Bildungs-und Lerngeschichten

Beim Ansatz der Bildungs- und Lerngeschichten geht es darum, Erzählungen über die Bildungsprozesse eines Kindes anzufertigen. Im Unterschied zu standardisierten Beobachtungsverfahren wird hier ein narrativer, d.h. erzählender Zugang zu den Bildungs- und Lernprozessen der Kinder verfolgt, weil dieser das ganzheitliche Lernen besser widerspiegelt. Durch Erzählung entstandene Geschichten konzentrieren sich nicht nur auf das Kind allein, sondern berücksichtigen auch die Umgebung des Kindes, die Beziehung zwischen dem Kind und seinem Umfeld sowie die Situationen, in denen Lernprozesse stattgefunden haben.
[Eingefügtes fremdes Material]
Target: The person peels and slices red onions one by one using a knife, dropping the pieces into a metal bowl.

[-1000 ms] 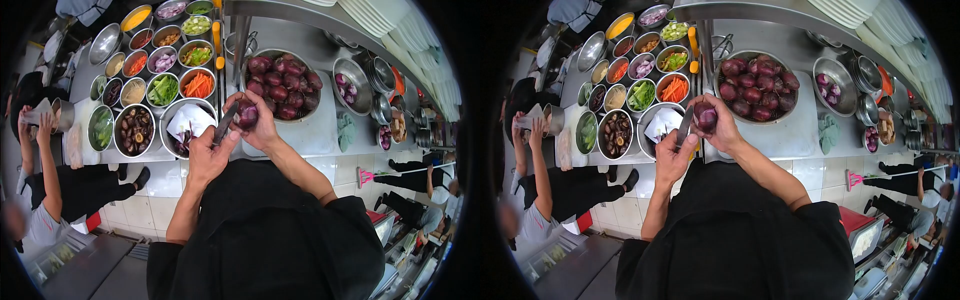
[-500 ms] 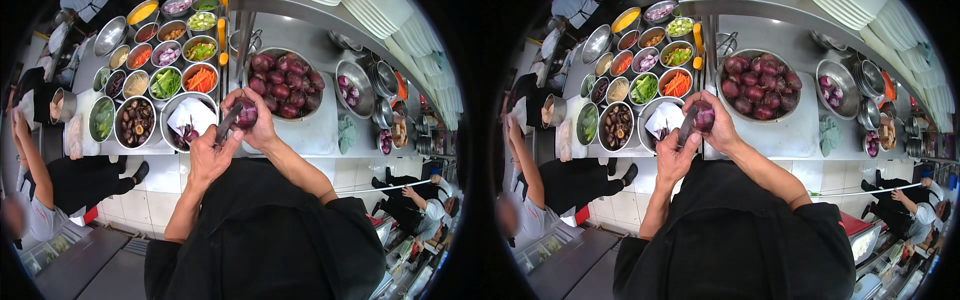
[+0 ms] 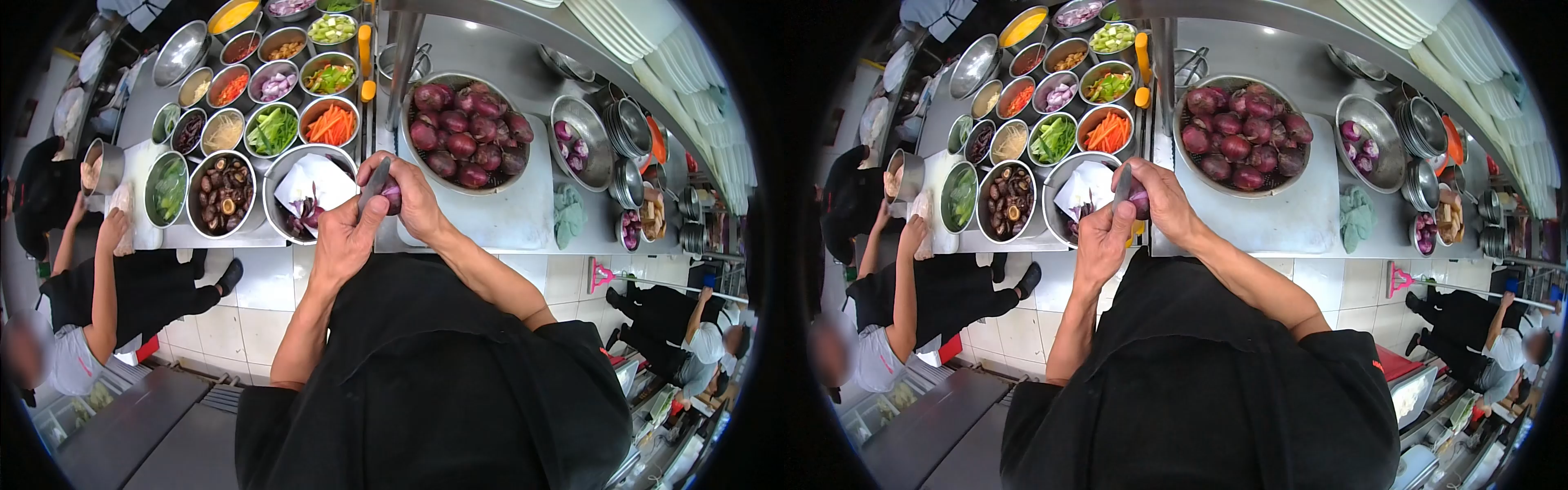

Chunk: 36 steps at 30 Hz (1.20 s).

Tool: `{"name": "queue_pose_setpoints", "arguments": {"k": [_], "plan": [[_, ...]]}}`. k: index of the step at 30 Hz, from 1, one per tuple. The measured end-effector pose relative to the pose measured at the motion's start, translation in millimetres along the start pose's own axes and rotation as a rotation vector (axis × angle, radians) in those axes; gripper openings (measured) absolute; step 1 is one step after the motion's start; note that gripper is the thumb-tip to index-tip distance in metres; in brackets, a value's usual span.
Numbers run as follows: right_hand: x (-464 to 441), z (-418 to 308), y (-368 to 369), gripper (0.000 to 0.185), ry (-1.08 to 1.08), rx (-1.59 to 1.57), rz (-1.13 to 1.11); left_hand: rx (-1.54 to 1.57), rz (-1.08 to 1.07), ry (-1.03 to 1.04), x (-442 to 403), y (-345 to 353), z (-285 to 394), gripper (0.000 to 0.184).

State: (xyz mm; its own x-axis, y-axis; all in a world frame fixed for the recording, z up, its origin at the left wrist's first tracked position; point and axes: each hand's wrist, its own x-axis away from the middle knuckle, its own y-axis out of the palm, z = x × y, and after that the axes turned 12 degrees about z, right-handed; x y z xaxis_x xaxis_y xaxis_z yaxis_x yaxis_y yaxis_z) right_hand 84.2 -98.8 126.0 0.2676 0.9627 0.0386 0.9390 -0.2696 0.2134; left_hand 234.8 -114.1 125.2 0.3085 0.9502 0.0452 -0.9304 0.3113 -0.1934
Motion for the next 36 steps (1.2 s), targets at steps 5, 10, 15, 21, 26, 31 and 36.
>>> {"name": "queue_pose_setpoints", "arguments": {"k": [5,10,15,21,26,31,36], "plan": [[-5,12,6,0.040,0.096,-0.163,0.116,0.044,0.131,-0.018,-2,1,-1,0.053],[-7,14,12,0.042,0.089,-0.174,0.180,-0.021,0.305,0.118,-2,6,-7,0.052],[-18,21,7,0.048,0.144,-0.151,0.294,-0.113,0.273,0.344,12,17,-5,0.048],[-27,15,0,0.056,0.309,-0.345,0.251,-0.112,0.339,0.335,17,4,-5,0.044],[-31,22,-4,0.055,0.317,-0.522,0.084,-0.640,0.372,0.114,-12,-47,-19,0.040],[-33,29,4,0.055,0.298,-0.514,0.013,-0.878,0.297,0.099,-26,-64,-59,0.032],[-33,29,16,0.054,0.241,-0.375,0.048,-0.314,0.270,-0.006,-21,-57,-42,0.043]]}}
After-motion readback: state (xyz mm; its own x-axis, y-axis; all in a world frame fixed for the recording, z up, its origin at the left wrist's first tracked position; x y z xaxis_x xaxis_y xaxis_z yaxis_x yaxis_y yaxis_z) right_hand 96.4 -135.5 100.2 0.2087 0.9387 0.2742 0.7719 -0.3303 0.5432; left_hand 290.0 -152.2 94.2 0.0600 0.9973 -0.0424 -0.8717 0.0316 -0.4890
Zudem beziehen sie auch die Person der beobachtenden Erzieherin mit ein. Es wird die Bedeutsamkeit klar, die ein Vorgang für das Kind und auch für die Erzieherin hatte. Der Blick ist dabei auf den Lernprozess gerichtet: Es interessiert nicht so sehr, was die Kinder gelernt haben, sondern wie sie dies getan haben. Ziel ist es, sich den Bildungs- und Lernprozessen der Kinder durch Beobachtung und Dokumentation zu nähern und das Lernen in angemessener Weise zu unterstützen. Im Mittelpunkt des Beobachtungsverfahrens stehen die von Margaret Carr entwickelten Lerndispositionen.